Therefore, we propose a diverse realistic marine image generation method that uses virtual images. Figure 1 depicts the conversion of image data obtained from a virtual simulator to provide realistic images pertaining to a variety of marine environments. Furthermore, this study generates realistic data that can train an artificially intelligent and vision-based autonomous vessel model by enhancing the virtual images of various styles obtained through the virtual autonomous vessel simulator, which is suitable for a photo-real world.
Figure 1.
Concept of realistic generation of diverse marine images for training autonomous vessels.

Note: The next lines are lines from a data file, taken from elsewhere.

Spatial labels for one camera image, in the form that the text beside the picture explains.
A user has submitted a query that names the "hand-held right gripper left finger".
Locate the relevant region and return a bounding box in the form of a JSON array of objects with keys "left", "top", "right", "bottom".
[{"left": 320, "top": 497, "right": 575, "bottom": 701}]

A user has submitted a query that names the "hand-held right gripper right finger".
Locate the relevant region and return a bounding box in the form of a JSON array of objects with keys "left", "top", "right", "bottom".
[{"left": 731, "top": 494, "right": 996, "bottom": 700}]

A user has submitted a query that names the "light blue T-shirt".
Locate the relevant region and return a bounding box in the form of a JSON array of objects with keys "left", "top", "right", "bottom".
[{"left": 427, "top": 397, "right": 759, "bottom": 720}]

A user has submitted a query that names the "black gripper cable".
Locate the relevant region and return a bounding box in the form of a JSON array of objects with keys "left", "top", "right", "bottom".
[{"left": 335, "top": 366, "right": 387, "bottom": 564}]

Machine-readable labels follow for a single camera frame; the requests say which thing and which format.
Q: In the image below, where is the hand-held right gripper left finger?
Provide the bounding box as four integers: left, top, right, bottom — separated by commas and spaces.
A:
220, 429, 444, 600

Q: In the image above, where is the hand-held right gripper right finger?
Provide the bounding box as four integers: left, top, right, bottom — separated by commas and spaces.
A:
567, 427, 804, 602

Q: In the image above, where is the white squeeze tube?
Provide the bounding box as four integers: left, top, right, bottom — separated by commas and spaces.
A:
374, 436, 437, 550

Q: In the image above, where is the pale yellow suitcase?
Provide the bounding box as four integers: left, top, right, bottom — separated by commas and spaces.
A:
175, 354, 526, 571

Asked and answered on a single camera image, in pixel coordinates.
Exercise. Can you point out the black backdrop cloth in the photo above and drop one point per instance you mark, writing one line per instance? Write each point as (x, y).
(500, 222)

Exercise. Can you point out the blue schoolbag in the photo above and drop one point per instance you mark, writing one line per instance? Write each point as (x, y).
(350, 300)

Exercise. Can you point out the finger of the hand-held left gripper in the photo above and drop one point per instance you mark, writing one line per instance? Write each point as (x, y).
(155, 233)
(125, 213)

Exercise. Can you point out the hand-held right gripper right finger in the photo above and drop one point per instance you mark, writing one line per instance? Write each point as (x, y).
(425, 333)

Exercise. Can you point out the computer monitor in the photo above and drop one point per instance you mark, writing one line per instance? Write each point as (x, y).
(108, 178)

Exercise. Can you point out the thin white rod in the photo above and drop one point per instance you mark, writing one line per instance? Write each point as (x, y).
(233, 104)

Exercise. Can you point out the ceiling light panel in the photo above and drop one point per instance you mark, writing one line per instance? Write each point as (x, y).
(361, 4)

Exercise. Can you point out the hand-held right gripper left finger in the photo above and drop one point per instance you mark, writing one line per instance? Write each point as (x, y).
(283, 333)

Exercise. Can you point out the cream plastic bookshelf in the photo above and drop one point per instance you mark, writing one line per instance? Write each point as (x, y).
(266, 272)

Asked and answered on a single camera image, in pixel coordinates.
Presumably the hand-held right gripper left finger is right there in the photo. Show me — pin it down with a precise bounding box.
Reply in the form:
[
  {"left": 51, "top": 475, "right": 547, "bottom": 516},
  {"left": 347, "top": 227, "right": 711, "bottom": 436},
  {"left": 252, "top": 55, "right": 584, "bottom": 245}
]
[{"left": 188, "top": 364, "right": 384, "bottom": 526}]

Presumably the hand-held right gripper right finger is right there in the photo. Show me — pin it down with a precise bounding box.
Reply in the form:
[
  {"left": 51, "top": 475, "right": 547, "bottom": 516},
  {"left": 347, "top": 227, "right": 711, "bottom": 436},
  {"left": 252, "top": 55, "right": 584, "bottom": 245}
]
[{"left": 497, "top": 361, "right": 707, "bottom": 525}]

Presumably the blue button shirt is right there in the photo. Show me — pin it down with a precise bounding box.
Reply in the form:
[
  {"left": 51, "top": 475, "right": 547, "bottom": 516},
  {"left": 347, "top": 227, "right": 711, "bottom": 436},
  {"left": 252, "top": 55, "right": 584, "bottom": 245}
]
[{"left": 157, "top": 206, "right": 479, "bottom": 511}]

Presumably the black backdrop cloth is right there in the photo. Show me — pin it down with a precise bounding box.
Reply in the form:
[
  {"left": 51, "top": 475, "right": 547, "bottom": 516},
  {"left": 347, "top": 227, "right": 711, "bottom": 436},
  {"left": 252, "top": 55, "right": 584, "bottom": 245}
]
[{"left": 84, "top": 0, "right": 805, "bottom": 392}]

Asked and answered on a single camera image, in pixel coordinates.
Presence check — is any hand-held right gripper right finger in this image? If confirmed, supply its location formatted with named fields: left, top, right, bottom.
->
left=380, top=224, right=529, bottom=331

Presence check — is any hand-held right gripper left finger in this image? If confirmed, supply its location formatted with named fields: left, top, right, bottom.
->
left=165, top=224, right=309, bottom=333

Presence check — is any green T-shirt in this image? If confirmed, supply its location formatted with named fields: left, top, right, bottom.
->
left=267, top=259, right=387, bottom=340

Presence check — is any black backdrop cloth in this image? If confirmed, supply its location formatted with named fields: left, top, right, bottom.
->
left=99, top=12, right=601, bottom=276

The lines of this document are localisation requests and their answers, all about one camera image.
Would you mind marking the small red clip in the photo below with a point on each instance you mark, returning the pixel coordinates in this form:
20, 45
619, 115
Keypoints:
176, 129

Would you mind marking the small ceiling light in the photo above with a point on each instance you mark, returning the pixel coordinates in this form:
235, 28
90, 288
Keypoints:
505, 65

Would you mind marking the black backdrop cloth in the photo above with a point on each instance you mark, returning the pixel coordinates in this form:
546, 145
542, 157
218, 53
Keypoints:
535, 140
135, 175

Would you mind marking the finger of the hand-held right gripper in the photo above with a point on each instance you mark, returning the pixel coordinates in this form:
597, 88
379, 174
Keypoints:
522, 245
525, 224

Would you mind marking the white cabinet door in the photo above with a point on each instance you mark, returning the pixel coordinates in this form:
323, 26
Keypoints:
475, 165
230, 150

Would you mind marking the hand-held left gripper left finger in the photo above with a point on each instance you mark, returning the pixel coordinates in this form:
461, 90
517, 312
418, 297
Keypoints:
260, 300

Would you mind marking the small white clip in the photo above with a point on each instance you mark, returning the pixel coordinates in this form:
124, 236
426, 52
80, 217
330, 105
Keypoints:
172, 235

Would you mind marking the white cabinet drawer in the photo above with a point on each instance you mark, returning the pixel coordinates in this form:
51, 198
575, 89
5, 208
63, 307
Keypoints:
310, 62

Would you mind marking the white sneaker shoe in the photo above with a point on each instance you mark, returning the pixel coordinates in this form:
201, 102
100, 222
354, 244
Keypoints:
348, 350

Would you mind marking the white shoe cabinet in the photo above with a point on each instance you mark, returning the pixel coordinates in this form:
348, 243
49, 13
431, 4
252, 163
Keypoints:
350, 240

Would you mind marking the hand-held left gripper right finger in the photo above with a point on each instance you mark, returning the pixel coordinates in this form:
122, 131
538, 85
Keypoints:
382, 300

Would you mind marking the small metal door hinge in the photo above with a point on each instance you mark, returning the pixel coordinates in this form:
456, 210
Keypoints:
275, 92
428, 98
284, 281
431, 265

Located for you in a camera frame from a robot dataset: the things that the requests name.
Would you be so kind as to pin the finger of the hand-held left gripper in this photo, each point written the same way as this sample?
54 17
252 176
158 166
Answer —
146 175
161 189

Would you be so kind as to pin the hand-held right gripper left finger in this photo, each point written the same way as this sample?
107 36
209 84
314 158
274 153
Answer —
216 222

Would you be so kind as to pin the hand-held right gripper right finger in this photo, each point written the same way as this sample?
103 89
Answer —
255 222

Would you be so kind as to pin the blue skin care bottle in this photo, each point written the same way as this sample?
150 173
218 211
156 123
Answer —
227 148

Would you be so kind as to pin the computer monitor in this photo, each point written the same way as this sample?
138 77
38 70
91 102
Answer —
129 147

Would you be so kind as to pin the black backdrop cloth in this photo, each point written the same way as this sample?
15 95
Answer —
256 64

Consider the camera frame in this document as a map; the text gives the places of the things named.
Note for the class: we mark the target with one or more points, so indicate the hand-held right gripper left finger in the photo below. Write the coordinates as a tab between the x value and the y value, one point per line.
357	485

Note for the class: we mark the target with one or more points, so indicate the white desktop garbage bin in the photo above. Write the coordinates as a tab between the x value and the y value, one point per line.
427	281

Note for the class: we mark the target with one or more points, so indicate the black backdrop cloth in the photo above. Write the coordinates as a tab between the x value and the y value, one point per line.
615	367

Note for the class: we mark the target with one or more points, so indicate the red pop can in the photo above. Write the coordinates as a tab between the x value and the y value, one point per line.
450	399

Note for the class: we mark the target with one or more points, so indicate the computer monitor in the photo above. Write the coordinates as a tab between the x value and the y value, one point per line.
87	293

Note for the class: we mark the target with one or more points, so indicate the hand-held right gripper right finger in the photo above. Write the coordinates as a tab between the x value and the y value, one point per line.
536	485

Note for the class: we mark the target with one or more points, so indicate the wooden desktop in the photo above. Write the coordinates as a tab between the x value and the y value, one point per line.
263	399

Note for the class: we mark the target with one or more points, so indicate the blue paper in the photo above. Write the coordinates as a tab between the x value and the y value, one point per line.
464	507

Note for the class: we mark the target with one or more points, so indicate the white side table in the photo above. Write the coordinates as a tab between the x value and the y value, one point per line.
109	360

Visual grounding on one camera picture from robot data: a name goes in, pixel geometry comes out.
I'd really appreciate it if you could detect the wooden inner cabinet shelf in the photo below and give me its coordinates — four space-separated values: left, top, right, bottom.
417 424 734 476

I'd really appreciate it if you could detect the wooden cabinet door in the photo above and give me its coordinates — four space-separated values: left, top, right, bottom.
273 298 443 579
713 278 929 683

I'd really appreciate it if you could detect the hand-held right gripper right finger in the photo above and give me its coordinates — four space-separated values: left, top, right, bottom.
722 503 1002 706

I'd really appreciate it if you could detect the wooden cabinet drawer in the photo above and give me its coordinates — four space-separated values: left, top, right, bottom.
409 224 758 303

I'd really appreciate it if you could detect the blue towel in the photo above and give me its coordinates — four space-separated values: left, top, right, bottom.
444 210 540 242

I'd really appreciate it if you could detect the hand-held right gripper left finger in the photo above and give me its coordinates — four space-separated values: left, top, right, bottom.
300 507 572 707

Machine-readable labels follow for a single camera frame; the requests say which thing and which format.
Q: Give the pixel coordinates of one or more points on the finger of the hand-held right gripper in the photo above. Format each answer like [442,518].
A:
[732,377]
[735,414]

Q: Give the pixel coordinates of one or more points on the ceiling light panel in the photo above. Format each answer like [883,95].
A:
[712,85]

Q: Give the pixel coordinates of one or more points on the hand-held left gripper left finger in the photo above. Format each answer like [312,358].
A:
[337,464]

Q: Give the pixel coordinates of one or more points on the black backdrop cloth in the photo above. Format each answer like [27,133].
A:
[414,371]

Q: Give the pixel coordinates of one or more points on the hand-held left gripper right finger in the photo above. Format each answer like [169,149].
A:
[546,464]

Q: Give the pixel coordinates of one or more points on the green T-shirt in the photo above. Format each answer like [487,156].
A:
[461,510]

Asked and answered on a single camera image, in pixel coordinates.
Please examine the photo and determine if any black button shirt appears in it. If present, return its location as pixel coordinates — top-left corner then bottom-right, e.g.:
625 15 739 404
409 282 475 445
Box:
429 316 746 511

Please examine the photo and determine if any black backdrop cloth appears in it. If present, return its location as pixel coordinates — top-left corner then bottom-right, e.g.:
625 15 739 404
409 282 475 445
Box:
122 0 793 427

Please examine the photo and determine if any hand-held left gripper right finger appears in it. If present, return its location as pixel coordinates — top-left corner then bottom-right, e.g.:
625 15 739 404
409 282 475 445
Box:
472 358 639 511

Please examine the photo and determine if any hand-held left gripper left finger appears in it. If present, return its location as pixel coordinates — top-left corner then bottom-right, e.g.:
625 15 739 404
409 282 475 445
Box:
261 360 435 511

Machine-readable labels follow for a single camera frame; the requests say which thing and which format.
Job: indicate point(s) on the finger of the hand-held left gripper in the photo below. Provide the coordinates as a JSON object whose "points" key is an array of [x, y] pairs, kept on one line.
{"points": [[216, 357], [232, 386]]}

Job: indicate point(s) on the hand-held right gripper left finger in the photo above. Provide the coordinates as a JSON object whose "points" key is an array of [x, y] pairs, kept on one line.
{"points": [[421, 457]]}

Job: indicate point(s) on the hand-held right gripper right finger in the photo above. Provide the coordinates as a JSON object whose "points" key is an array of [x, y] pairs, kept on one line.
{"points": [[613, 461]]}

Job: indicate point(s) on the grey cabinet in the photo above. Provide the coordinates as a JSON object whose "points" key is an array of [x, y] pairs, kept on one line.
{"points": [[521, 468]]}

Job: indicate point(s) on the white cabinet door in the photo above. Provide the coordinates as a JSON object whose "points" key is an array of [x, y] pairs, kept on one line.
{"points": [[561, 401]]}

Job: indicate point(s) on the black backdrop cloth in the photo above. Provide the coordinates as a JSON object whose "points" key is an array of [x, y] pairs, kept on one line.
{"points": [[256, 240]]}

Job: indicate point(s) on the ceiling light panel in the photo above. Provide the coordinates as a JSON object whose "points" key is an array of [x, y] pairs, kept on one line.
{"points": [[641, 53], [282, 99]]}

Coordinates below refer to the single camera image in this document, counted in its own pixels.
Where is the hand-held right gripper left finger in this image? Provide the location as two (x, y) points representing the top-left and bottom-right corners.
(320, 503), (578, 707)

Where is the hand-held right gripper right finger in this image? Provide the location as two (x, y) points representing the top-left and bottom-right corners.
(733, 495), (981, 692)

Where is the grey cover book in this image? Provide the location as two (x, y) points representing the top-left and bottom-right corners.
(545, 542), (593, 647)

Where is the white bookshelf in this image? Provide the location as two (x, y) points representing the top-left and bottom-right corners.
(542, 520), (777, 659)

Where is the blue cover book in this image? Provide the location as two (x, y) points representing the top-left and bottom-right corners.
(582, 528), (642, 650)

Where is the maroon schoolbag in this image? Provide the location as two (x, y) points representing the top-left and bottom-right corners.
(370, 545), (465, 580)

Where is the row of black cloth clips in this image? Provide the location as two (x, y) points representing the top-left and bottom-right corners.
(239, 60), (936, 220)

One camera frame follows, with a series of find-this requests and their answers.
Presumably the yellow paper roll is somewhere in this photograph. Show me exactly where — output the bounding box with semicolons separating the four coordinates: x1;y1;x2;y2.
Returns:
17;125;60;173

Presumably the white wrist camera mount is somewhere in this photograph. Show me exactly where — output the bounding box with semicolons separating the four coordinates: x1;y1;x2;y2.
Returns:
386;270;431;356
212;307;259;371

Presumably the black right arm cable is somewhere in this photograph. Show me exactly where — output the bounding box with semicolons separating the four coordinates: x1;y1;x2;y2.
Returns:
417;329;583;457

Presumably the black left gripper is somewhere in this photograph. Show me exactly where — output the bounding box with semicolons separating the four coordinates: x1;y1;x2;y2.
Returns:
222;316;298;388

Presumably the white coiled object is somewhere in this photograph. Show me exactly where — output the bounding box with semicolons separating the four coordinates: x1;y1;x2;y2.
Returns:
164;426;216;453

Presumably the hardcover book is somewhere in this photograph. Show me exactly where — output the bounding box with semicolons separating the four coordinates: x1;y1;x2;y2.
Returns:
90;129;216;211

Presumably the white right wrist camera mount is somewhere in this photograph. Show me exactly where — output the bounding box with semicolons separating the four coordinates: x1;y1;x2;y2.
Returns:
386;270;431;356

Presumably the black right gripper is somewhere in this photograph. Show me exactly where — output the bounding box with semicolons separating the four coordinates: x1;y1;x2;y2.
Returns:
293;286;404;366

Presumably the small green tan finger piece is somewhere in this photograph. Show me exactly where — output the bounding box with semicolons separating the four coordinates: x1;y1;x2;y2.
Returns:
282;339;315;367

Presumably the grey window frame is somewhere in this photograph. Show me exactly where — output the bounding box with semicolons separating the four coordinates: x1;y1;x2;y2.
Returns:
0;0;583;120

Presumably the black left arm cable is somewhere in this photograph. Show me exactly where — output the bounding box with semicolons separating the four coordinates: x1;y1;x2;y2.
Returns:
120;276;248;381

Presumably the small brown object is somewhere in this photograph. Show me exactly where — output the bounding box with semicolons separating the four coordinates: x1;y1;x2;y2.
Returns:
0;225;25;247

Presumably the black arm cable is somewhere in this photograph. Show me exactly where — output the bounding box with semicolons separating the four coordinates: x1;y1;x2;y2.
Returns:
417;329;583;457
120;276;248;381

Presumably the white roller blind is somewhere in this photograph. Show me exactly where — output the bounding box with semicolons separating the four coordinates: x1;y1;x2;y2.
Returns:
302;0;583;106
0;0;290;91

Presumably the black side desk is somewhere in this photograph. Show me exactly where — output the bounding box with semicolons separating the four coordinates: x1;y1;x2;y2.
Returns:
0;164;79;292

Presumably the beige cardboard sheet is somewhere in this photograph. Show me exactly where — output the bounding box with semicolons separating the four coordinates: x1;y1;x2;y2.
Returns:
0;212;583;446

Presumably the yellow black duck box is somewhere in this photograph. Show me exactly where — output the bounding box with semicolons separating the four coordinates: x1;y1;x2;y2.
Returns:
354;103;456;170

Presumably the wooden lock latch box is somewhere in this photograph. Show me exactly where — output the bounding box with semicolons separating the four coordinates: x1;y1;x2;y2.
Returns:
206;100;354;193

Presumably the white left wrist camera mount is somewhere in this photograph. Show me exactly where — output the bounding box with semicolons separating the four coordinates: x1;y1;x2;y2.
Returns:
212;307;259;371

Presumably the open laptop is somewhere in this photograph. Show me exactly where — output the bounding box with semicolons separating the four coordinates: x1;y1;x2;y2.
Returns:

Existing virtual simulators for autonomous vehicles have achieved good performance in transforming data from virtual images to those in realistic images through the generative adversarial network (GAN) [8], such as the use of virtual environment images obtained in the GTA game simulator and real-world driving data from Cityscapes [9]. However, when AI model architectures developed using images from land-based data are applied to marine images, the structural shapes within the images often collapse. On land, the locations and orientations of roads and vehicles are uniform; therefore, land-based images are nearly identical in structure; however, in the case of the ocean, the locations and orientations of the vessels differ widely owing to the absence of lanes. In addition, it is easy for neural networks to extract and learn features concerning land-based images because the color differences between elements, such as the sky, road, and vehicle, are evident. However, it is difficult to differentiate between the colors of the sky and sea in ocean-based images because they may comprise a range of similar blue colors, such as in the images depicted in Figure 2.
Figure 2.
Examples of marine data wherein image-feature extraction is difficult; (a) example of high structural diversity, and (b) example of low color difference.
To overcome these limitations, we propose a method for the realistic generation of diverse marine images based on horizon-targeted loss that can preserve the shapes of the horizon and the vessel. Horizon-targeted loss calculates the difference in structural forms in the input and output images in the detected vessel areas based on the horizon and reflects them in the loss function, thereby enabling the network to prevent loss of the structural form of the relatively complex horizon and vessel. Moreover, this loss enhances the AI-based learning performance of autonomous vessels by enhancing the marine image extracted by this network from a virtual simulator such that it resembles a variety of realistic images.
The main contributions of this study are summarized as follows.
- A specialized style transfer method for marine images is proposed.
- A novel horizon-targeted loss is designed to enhance and preserve the shapes of the ocean horizon and the vessel.
- The accuracy of representing structural forms is improved through the style transfer of marine data.
- A method for the generation of diverse and realistic marine images is proposed that uses one-to-many style mapping and is based on multimodal style transfer.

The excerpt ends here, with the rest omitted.